* WORK TO COMPLETE *
Report each line of the data that has "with" somewhere in it.

* Stored items *
+ + + + + + +

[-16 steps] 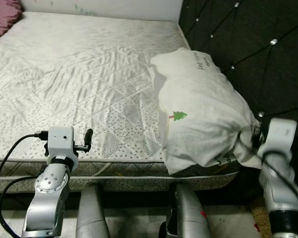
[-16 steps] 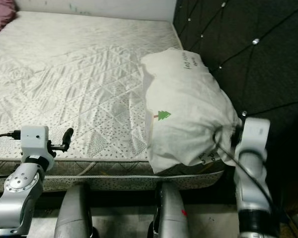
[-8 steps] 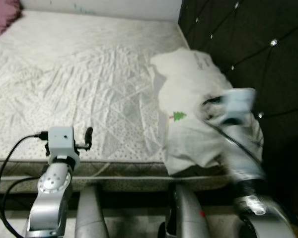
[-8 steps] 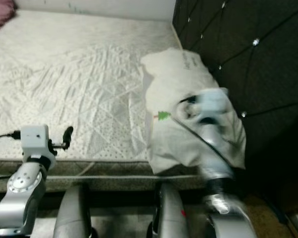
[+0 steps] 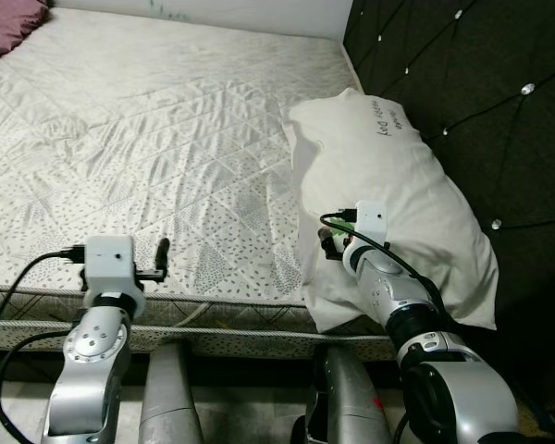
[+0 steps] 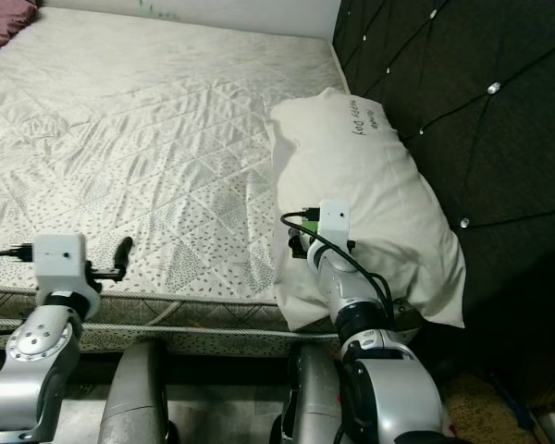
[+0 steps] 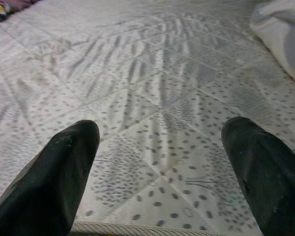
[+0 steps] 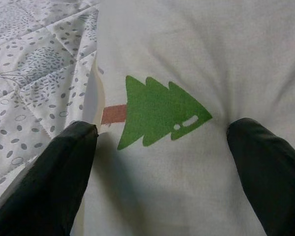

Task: Clean up the room

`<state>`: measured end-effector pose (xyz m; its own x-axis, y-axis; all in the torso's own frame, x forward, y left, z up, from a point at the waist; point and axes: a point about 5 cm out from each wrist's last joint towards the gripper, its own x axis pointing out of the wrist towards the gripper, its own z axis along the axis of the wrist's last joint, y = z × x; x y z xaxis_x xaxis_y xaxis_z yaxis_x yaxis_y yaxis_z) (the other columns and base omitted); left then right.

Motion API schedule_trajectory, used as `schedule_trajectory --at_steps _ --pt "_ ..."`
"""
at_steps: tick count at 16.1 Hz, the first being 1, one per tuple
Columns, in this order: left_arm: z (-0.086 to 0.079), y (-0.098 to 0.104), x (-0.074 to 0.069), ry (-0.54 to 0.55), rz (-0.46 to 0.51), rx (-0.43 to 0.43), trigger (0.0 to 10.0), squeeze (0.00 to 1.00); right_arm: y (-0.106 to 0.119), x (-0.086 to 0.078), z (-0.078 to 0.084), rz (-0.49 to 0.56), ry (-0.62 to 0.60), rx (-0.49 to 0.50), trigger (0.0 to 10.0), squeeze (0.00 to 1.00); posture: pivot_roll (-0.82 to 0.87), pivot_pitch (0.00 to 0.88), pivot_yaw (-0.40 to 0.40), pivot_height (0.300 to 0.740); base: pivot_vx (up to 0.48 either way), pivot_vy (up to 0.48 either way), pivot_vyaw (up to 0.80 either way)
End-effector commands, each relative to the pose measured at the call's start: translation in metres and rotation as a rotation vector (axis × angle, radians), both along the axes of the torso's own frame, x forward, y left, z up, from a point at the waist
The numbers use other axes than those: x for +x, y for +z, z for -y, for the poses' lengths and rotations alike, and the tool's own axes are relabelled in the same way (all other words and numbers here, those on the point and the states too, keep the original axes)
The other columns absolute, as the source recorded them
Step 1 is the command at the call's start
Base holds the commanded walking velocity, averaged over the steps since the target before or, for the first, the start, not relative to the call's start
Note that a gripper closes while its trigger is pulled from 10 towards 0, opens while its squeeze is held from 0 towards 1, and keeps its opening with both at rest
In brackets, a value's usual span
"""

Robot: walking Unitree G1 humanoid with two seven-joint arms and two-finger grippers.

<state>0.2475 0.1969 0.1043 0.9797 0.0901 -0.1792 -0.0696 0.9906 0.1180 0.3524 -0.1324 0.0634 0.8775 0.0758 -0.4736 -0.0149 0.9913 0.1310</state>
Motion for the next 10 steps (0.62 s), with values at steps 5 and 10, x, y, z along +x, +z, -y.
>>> schedule_trajectory --at_steps 5,10 --pt "0.006 0.009 0.024 -0.023 0.053 0.004 10.0 0.0 0.036 0.016 0.016 0.239 -0.055 0.042 10.0 1.0 0.09 0.0 -0.103 0.558 0.0 0.0 0.0" --pt "0.009 0.024 0.031 -0.003 0.191 -0.059 10.0 0.0 0.06 -0.013 0.044 0.523 -0.08 -0.044 10.0 0.0 0.06 0.0 -0.11 0.558 0.0 0.0 0.0"
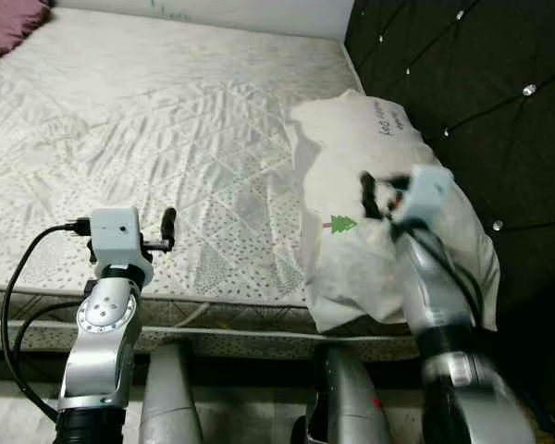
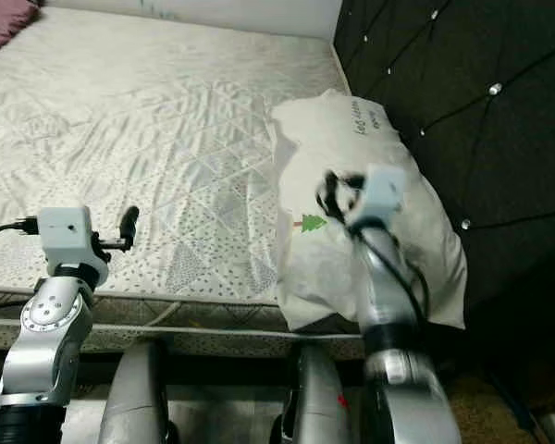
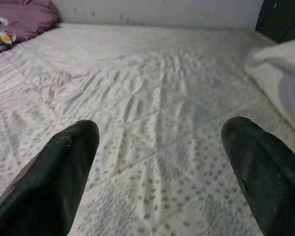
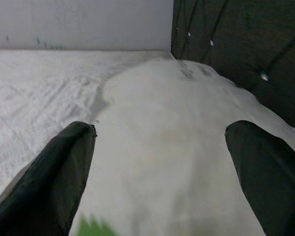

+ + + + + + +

* RESPONSE TO THE TASK *
Note that a gripper closes while its trigger is pulled from 10 towards 0, opens while its squeeze is held from 0 towards 1, and keeps its opening with both at rest
Robot: walking Unitree G1 humanoid with two seven-joint arms and two-finger grippers.
Motion for the next 10 steps (0.62 s), with values at steps 5 and 10, x, y, z along +x, +z, -y.

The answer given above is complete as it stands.